我现在想将它转变成一个DIST对象,然后使用它为hclust()。所以我用as.dist()和我计算:

> as.dist(simil,diag = TRUE, upper = TRUE) 
      Monday Sunday Tuesday Friday Wednesday Thursday Saturday 
Monday 0.0000000 0.8899873 0.8829579 0.8822324 0.8740803 0.8517608 0.8115361 
Sunday 0.8899873 0.0000000 1.0000000 0.8692029 0.8747168 0.8552485 0.8186593 
Tuesday 0.8829579 1.0000000 0.0000000 0.8532931 1.0000000 0.8519211 0.8411708 
Friday 0.8822324 0.8692029 0.8532931 0.0000000 0.8519211 1.0000000 0.8367326 
Wednesday 0.8740803 0.8747168 1.0000000 0.8519211 0.0000000 0.8513849 0.8009878 
Thursday 0.8517608 0.8552485 0.8519211 1.0000000 0.8513849 0.0000000 1.0000000 
Saturday 0.8115361 0.8186593 0.8411708 0.8367326 0.8009878 1.0000000 0.0000000 

但是,这是从当我使用as.matrix()稍有不同的结果:

> as.matrix(simil) 
      Monday Tuesday Wednesday Thursday Friday Saturday Sunday 
Monday 1.0000000 0.8829579 0.8740803 0.8517608 0.8822324 0.8115361 0.8899873 
Sunday 0.8899873 0.9016828 0.8835491 0.8657983 0.8564416 0.8666548 1.0000000 
Tuesday 0.8829579 1.0000000 0.8747168 0.8552485 0.8692029 0.8186593 0.9016828 
Friday 0.8822324 0.8692029 0.8532931 0.8513849 1.0000000 0.8009878 0.8564416 
Wednesday 0.8740803 0.8747168 1.0000000 0.8519211 0.8532931 0.8411708 0.8835491 
Thursday 0.8517608 0.8552485 0.8519211 1.0000000 0.8513849 0.8367326 0.8657983 
Saturday 0.8115361 0.8186593 0.8411708 0.8367326 0.8009878 1.0000000 0.8666548 

随着as.dist(),矩阵是不完全对称,有些对会出错,这与as.matrix()不会发生。
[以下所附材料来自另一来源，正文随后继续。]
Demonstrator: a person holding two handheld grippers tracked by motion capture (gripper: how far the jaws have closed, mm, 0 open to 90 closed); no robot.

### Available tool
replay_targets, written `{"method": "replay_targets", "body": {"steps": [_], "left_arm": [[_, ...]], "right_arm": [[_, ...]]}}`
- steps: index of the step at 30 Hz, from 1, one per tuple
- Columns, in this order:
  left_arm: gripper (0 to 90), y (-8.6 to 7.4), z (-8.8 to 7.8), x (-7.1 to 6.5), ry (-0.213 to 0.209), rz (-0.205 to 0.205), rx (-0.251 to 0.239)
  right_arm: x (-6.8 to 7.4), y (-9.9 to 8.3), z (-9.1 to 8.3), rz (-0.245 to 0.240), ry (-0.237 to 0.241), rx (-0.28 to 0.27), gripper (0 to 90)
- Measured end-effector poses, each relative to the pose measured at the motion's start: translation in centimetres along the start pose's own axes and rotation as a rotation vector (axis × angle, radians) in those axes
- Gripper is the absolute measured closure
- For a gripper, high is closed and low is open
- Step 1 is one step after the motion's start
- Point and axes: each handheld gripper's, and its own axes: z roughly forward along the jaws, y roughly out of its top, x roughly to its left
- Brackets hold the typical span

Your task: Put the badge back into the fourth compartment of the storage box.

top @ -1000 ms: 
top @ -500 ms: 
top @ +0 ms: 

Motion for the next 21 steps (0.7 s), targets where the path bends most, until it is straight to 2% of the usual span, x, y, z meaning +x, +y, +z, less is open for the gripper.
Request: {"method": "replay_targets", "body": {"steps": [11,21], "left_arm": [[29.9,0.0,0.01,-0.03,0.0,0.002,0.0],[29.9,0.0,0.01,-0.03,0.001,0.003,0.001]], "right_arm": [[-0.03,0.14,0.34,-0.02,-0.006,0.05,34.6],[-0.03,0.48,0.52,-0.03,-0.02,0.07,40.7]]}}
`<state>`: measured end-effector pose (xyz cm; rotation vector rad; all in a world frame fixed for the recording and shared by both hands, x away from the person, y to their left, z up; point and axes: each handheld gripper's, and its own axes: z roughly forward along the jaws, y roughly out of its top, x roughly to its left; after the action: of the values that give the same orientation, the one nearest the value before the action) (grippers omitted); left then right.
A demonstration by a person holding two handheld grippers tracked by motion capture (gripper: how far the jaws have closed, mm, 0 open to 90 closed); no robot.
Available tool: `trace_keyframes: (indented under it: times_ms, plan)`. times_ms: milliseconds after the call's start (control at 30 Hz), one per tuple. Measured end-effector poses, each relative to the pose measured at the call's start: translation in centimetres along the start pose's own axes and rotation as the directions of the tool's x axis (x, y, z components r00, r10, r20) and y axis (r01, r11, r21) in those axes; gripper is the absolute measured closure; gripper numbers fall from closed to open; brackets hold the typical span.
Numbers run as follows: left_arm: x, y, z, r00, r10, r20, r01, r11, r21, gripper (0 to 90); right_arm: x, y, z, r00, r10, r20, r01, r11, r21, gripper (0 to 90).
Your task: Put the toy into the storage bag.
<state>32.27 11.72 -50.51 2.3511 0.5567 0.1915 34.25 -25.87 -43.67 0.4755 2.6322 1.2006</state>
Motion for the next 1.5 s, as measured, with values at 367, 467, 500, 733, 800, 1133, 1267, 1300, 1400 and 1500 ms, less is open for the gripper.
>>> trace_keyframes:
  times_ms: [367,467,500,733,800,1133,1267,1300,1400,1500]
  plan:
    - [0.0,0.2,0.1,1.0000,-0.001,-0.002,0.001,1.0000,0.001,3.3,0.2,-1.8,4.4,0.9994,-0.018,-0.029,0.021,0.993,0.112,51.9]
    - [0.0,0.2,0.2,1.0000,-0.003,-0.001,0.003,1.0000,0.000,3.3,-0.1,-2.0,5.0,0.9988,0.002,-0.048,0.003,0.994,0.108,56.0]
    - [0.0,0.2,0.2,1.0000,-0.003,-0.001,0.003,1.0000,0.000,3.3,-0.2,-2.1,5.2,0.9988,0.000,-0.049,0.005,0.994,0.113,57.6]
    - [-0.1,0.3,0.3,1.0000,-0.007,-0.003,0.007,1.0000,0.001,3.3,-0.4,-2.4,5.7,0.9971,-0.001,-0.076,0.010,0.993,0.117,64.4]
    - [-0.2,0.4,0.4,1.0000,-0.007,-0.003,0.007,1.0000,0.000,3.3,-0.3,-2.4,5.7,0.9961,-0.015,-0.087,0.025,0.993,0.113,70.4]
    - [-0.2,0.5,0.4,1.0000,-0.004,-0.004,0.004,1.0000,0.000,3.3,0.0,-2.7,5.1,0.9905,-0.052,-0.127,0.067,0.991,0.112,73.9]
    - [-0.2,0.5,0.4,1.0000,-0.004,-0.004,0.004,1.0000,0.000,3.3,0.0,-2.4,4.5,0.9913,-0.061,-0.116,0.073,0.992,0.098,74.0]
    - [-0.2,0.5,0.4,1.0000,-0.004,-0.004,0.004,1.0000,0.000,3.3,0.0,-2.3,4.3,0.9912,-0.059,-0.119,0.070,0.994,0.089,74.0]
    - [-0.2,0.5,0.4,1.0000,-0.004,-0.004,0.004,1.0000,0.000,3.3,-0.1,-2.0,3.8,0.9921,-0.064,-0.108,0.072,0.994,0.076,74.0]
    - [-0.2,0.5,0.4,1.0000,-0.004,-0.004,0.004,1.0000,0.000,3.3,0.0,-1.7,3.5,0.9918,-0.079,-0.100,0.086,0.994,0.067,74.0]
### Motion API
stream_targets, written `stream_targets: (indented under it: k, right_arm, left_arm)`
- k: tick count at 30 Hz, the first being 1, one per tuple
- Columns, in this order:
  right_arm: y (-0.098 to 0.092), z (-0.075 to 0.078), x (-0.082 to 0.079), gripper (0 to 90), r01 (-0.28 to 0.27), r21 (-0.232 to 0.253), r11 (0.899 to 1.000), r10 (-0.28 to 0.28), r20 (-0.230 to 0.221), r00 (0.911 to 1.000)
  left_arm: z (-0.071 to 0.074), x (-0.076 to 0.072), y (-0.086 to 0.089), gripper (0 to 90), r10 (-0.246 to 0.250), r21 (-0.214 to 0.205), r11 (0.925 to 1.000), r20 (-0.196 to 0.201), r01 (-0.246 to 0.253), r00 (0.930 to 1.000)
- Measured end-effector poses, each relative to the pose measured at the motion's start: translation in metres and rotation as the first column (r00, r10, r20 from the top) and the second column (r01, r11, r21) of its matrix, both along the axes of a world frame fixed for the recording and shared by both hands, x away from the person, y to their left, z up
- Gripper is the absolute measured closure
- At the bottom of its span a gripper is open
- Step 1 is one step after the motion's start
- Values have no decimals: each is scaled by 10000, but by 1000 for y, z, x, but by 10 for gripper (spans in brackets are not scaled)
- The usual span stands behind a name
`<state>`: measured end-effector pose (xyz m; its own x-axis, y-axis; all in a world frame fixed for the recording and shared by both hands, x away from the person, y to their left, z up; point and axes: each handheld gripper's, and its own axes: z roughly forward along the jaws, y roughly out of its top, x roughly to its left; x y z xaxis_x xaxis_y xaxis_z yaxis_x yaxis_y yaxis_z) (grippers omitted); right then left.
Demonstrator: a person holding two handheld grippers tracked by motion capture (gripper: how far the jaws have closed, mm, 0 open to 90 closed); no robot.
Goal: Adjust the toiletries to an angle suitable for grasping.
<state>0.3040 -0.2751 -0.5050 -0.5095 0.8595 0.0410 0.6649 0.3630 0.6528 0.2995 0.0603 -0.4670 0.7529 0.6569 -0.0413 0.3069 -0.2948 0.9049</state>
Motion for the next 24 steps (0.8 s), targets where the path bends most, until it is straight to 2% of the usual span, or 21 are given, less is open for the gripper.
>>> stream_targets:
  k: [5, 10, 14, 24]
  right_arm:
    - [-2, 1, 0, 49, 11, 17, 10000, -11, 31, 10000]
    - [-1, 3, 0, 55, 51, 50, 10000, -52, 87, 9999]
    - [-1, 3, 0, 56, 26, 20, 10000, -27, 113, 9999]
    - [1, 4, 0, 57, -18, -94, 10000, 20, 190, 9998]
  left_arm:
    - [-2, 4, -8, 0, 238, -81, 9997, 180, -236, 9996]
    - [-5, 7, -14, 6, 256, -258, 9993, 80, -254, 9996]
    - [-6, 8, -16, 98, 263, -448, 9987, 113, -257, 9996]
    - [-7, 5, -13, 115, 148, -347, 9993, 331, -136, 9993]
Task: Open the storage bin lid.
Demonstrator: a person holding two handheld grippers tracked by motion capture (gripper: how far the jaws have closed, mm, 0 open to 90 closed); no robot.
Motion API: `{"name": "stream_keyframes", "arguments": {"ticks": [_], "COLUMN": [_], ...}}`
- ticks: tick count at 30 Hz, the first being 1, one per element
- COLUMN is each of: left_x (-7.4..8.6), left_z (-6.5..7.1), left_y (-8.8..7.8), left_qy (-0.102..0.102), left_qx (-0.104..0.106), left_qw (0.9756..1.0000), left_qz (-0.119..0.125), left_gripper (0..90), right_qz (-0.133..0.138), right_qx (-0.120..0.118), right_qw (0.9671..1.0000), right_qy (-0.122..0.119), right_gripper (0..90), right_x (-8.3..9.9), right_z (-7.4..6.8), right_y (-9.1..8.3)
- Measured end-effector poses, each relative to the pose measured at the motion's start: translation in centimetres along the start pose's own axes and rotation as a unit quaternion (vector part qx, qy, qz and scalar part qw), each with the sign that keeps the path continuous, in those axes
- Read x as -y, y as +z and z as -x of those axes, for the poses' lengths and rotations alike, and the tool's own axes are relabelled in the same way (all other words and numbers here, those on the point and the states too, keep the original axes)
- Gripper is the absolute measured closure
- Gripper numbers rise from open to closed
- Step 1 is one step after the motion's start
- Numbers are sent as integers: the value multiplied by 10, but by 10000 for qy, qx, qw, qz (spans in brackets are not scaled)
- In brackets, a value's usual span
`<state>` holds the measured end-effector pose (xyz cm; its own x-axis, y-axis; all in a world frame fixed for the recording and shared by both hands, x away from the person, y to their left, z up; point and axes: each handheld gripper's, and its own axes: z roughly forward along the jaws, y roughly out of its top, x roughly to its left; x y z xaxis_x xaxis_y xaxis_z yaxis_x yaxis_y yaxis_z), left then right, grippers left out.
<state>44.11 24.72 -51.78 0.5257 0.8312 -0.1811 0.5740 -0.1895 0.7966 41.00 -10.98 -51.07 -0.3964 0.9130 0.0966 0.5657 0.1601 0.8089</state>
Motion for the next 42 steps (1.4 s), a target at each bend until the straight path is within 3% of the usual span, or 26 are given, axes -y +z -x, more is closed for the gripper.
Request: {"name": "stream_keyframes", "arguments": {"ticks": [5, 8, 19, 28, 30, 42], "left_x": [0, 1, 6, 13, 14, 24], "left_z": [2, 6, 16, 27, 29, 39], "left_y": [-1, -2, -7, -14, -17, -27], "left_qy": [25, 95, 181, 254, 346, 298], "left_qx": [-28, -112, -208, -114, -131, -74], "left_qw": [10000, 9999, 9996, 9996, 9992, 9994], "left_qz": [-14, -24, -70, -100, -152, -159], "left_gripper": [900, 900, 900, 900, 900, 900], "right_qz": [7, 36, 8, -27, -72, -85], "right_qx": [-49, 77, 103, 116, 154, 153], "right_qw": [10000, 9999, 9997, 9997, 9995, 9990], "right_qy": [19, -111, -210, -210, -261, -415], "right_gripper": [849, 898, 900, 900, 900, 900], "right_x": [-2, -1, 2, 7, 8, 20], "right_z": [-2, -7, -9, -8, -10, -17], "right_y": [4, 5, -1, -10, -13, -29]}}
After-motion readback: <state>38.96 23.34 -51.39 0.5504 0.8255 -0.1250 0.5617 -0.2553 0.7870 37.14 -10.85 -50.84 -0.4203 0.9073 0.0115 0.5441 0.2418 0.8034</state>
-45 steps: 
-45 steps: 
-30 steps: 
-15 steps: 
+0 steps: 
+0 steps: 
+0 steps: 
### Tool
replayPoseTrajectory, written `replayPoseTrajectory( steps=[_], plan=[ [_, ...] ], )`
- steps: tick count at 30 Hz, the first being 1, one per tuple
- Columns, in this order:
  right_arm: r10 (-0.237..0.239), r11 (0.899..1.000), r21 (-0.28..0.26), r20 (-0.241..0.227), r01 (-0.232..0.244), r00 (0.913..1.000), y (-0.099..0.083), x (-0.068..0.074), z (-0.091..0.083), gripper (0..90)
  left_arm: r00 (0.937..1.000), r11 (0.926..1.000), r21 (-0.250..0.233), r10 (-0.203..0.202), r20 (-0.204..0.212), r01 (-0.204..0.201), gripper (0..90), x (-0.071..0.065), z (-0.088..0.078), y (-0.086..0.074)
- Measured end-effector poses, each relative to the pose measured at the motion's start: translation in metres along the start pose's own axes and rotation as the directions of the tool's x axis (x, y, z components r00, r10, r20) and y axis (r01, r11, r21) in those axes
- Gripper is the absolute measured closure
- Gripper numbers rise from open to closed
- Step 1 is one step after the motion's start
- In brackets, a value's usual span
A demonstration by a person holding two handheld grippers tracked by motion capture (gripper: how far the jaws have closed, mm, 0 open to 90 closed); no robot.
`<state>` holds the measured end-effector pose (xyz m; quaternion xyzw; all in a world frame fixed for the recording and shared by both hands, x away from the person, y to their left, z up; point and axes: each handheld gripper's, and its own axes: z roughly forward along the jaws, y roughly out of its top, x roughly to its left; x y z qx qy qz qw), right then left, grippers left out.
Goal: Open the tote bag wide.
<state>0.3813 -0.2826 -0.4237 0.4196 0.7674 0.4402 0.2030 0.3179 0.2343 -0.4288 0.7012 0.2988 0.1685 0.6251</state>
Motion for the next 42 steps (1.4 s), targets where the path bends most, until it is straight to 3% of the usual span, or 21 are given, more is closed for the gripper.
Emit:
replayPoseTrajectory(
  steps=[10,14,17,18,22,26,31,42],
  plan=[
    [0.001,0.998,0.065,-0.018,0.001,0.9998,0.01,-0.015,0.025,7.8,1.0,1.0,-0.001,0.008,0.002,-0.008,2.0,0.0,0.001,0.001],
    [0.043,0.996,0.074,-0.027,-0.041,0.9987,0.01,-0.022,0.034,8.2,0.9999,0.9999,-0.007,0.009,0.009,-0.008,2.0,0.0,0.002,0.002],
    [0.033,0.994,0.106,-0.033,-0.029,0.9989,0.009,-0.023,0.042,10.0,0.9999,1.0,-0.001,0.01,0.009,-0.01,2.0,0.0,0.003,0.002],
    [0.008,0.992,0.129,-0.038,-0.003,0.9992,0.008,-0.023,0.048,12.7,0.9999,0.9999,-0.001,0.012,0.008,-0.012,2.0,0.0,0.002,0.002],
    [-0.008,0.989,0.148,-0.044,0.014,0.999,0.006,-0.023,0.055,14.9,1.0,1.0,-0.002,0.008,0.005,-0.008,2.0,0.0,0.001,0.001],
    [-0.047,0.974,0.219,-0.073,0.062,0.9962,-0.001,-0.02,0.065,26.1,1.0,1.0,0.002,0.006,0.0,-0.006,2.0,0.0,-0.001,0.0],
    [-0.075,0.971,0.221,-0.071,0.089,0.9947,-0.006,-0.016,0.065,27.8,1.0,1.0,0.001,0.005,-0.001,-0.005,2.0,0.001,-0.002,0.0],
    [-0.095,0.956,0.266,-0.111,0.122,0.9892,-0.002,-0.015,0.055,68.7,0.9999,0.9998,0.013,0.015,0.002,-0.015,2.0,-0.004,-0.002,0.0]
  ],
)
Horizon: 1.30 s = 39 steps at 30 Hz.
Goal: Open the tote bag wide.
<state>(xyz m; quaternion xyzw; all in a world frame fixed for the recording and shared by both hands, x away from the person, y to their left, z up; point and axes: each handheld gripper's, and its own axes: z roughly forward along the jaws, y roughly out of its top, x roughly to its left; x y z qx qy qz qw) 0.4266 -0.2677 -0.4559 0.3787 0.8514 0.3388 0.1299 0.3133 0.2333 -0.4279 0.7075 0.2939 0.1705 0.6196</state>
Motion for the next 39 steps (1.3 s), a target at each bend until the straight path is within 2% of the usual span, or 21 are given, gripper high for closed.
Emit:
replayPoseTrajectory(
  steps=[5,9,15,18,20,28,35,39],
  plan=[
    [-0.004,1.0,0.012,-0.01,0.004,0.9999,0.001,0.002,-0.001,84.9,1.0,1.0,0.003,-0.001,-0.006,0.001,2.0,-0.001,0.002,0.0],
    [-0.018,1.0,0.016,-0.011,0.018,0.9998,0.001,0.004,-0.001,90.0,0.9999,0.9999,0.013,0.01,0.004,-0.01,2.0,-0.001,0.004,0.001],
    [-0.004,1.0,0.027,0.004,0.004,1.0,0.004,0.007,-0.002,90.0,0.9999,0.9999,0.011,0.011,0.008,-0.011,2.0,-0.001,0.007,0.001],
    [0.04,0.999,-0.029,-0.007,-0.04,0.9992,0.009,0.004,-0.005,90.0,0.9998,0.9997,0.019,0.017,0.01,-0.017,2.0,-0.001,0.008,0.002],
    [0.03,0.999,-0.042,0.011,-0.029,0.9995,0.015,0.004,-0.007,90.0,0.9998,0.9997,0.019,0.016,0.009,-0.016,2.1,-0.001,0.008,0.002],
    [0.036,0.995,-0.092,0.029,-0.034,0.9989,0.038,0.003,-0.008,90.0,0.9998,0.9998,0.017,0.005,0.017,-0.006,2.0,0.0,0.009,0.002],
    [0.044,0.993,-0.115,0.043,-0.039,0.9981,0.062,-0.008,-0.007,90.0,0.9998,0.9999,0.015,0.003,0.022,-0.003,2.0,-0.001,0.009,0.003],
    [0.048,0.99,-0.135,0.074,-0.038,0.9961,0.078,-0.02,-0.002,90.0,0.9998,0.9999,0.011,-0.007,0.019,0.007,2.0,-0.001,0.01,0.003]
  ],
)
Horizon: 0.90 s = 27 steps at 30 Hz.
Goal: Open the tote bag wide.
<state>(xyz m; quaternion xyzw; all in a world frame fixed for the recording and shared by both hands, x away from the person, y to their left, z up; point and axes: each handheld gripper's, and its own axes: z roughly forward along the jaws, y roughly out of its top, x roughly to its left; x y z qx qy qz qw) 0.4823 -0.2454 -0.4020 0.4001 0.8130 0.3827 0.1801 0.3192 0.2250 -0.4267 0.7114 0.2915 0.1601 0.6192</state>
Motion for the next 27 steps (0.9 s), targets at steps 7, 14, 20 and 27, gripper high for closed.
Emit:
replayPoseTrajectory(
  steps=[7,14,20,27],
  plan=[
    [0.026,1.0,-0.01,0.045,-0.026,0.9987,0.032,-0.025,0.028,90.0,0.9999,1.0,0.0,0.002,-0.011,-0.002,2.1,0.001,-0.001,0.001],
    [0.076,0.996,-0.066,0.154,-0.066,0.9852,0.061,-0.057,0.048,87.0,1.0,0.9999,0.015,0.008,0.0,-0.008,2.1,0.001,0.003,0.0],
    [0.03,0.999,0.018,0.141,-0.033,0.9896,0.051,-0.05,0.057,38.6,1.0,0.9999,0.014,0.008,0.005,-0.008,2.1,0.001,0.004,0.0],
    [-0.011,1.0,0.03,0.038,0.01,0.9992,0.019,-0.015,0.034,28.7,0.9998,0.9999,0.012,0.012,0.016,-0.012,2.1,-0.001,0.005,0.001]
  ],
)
这是为什么?我该如何纠正它?

+0

如上所述,如果它是一个'list','sapply/lapply'是循环列表的方法。如果你发布了这个例子的输出结果会更好; – akrun

+0

我用dput()更新了这个问题。但我不明白,我应该如何使用sapply/lapply将我的列表转换为dist对象?不是as.dist()应该这样做吗? –

+0

根据你的输入,你使用的代码没有给出你显示的输出,但是,“simplify2array(simil)”给出了一个矩阵 – akrun

回答

1

所以最终我设法先转化成矩阵,则swaping行顺序,并最终改变成DIST对象来解决这个问题:

simil = as.matrix(simil) 
simil = simil[ c(1,3,5,6,4,7,2),] 
simil = as.dist(1-simil,diag = TRUE, upper = TRUE) 

> simil 
       Monday Tuesday Wednesday Thursday  Friday Saturday  Sunday 
Monday 0.00000000 0.11704211 0.12591973 0.14823923 0.11776765 0.18846393 0.11001275 
Tuesday 0.11704211 0.00000000 0.12528319 0.14475150 0.13079706 0.18134075 0.09831724 
Wednesday 0.12591973 0.12528319 0.00000000 0.14807889 0.14670687 0.15882920 0.11645089 
Thursday 0.14823923 0.14475150 0.14807889 0.00000000 0.14861510 0.16326744 0.13420166 
Friday 0.11776765 0.13079706 0.14670687 0.14861510 0.00000000 0.19901221 0.14355843 
Saturday 0.18846393 0.18134075 0.15882920 0.16326744 0.19901221 0.00000000 0.13334516 
Sunday 0.11001275 0.09831724 0.11645089 0.13420166 0.14355843 0.13334516 0.00000000 

这可能是由于这样的事实“ simil“是根据quanteda软件包的similarity()函数创建的。